EXCERPTED RECORDS -

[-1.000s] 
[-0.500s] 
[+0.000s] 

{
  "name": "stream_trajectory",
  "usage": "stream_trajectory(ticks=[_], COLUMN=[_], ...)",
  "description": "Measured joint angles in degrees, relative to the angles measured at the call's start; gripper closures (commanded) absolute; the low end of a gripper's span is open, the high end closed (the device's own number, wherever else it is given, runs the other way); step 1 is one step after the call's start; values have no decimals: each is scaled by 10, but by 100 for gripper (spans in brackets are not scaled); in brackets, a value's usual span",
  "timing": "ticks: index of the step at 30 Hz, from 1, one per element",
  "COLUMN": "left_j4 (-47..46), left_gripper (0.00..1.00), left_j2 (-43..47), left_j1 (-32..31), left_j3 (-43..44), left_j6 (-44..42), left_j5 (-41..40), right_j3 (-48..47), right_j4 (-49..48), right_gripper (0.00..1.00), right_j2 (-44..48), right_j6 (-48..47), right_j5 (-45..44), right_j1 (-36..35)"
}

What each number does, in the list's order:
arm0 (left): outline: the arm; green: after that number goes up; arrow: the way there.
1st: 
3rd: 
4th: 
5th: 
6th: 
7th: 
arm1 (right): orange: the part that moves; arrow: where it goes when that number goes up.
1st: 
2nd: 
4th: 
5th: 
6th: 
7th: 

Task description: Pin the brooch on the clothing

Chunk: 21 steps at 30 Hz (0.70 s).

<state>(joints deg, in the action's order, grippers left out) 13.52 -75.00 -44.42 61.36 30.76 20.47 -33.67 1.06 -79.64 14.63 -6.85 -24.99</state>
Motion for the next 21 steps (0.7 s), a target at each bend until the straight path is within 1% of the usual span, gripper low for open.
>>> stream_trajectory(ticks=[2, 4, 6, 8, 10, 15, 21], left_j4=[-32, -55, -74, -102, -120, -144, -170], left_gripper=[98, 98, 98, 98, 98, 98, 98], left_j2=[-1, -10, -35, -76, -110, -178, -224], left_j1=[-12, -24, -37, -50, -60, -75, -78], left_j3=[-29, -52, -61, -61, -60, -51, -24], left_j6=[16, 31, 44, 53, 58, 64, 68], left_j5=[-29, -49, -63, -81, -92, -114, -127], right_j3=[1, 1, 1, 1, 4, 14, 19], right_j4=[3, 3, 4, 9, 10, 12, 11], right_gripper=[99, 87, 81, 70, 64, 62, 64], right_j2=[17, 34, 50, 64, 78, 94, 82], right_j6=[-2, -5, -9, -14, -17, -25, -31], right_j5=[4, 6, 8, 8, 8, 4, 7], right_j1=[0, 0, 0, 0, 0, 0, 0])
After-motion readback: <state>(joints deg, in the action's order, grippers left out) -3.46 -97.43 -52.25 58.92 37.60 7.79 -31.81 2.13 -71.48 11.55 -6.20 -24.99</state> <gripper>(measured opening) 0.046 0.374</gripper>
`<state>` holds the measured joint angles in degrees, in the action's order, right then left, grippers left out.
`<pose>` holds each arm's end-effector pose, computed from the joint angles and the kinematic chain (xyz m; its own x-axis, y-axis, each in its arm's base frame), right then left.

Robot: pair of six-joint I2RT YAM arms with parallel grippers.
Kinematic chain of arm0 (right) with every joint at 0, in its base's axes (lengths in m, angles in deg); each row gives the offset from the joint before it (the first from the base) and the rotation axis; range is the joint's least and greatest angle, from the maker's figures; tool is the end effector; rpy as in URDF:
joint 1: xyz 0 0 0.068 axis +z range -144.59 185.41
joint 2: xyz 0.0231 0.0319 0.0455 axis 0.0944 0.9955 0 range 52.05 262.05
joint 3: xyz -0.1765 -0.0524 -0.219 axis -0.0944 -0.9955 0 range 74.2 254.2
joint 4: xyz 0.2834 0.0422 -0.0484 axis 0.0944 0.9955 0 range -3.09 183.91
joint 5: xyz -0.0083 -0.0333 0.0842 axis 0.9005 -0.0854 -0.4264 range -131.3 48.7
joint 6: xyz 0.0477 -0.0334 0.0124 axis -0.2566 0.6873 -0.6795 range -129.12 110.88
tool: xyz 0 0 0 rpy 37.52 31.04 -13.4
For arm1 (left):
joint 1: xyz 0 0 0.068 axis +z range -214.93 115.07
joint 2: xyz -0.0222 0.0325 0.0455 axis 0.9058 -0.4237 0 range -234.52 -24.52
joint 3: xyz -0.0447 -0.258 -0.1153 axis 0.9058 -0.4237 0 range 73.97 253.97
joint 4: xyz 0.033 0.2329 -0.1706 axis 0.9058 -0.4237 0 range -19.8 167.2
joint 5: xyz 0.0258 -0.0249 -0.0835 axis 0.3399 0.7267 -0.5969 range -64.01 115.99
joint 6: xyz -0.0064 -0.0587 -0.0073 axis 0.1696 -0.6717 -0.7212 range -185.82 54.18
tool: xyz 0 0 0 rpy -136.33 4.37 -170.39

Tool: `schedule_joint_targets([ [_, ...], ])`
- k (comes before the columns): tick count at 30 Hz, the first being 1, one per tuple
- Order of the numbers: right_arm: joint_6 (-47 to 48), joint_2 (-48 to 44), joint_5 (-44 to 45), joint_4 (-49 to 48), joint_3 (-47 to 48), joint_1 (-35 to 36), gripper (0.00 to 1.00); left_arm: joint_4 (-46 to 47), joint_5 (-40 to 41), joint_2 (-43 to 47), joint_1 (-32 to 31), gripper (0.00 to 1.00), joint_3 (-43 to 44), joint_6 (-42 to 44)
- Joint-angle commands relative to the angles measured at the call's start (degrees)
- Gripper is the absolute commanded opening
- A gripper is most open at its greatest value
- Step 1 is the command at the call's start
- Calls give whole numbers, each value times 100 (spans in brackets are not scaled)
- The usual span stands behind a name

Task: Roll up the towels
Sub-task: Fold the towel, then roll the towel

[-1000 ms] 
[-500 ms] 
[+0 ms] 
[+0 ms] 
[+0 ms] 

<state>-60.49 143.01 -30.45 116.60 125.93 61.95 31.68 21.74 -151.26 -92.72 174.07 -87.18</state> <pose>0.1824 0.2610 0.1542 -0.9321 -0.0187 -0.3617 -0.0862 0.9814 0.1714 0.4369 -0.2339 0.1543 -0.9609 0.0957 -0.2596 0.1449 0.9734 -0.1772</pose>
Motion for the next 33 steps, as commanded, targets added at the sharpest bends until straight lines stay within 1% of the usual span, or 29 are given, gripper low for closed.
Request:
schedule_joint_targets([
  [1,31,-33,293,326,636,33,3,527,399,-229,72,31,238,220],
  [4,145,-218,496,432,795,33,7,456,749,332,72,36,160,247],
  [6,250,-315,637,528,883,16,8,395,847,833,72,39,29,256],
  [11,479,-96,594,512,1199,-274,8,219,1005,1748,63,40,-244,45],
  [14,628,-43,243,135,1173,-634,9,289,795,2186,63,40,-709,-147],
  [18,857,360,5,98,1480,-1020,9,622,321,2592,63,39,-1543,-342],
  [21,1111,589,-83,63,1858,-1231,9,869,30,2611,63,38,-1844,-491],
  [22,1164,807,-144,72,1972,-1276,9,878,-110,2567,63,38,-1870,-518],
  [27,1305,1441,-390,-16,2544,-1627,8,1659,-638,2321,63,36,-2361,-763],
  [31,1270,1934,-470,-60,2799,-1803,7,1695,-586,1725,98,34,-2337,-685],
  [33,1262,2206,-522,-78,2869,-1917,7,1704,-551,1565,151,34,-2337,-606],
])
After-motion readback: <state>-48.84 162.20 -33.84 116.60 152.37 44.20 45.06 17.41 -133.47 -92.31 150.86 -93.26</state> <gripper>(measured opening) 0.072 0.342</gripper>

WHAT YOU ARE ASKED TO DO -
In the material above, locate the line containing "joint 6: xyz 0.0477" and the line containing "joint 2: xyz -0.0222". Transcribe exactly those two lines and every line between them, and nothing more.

EXERCISE ANSWER -
joint 6: xyz 0.0477 -0.0334 0.0124 axis -0.2566 0.6873 -0.6795 range -129.12 110.88
tool: xyz 0 0 0 rpy 37.52 31.04 -13.4
For arm1 (left):
joint 1: xyz 0 0 0.068 axis +z range -214.93 115.07
joint 2: xyz -0.0222 0.0325 0.0455 axis 0.9058 -0.4237 0 range -234.52 -24.52

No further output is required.